### TASK GOAL
Gather the lines below that include the string "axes", copying each in full.

### DATA
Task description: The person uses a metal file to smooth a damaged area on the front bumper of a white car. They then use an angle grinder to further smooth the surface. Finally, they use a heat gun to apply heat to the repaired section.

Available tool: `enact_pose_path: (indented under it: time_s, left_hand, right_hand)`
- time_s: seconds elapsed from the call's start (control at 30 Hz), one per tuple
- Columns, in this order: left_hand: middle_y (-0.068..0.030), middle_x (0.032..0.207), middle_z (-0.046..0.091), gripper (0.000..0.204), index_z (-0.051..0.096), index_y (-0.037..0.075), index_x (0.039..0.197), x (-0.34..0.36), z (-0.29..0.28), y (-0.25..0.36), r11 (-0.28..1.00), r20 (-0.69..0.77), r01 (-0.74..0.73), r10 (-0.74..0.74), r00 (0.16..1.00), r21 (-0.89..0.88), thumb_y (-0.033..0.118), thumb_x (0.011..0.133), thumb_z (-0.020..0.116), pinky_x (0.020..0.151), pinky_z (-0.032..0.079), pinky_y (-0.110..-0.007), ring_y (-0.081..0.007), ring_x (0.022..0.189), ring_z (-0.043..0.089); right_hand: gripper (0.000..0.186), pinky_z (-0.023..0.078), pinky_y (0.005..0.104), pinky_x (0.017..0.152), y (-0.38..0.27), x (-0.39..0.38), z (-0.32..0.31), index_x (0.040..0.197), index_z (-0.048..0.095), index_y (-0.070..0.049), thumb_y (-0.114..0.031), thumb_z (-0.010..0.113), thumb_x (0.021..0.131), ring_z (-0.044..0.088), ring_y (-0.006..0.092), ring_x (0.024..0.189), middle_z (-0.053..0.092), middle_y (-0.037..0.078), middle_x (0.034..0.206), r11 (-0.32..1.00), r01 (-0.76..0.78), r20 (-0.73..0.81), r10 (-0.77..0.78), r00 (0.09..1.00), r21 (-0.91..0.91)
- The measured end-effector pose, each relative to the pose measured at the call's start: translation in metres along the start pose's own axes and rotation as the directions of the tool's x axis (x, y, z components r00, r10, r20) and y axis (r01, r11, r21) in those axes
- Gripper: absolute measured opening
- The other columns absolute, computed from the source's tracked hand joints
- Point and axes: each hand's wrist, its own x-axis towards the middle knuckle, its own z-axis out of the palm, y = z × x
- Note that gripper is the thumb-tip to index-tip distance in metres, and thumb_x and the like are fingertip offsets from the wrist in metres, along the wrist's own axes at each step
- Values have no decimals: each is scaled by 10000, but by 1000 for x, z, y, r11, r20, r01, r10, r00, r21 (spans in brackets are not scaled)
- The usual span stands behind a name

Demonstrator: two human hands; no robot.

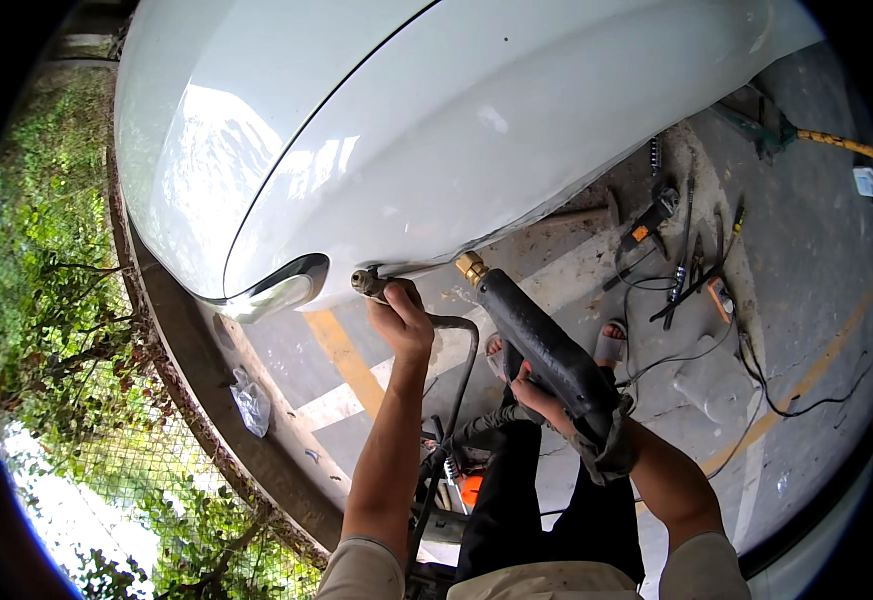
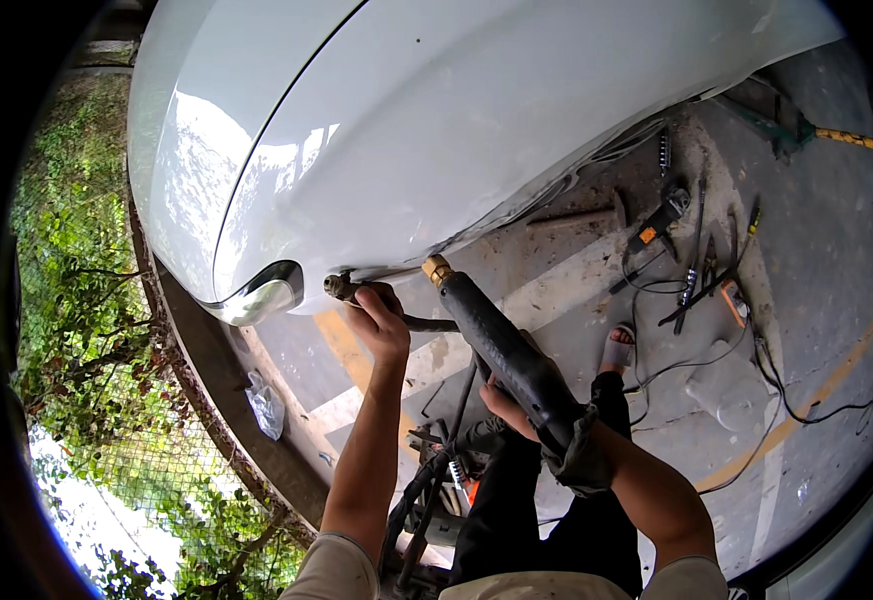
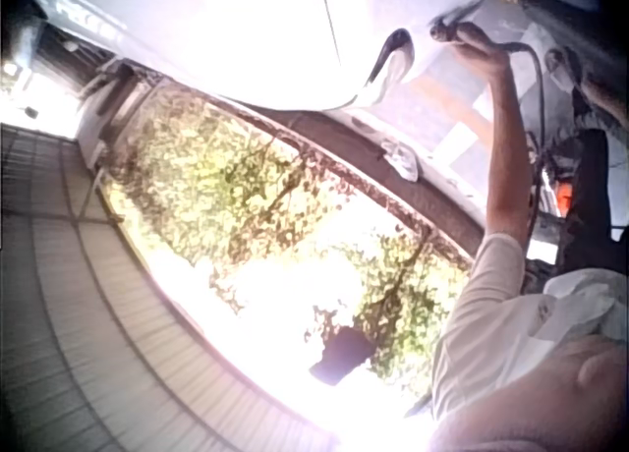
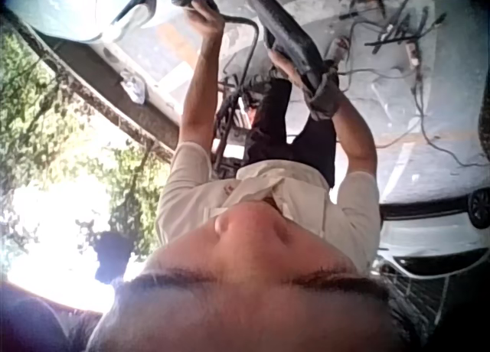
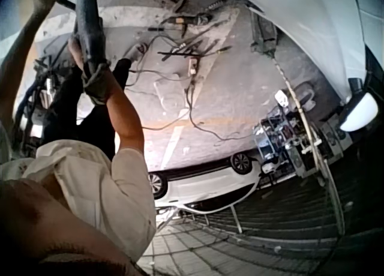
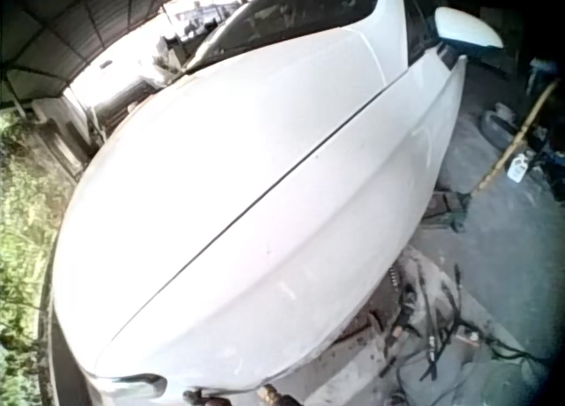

### COMPLETED TASK
- The measured end-effector pose, each relative to the pose measured at the call's start: translation in metres along the start pose's own axes and rotation as the directions of the tool's x axis (x, y, z components r00, r10, r20) and y axis (r01, r11, r21) in those axes
- Point and axes: each hand's wrist, its own x-axis towards the middle knuckle, its own z-axis out of the palm, y = z × x
- Note that gripper is the thumb-tip to index-tip distance in metres, and thumb_x and the like are fingertip offsets from the wrist in metres, along the wrist's own axes at each step

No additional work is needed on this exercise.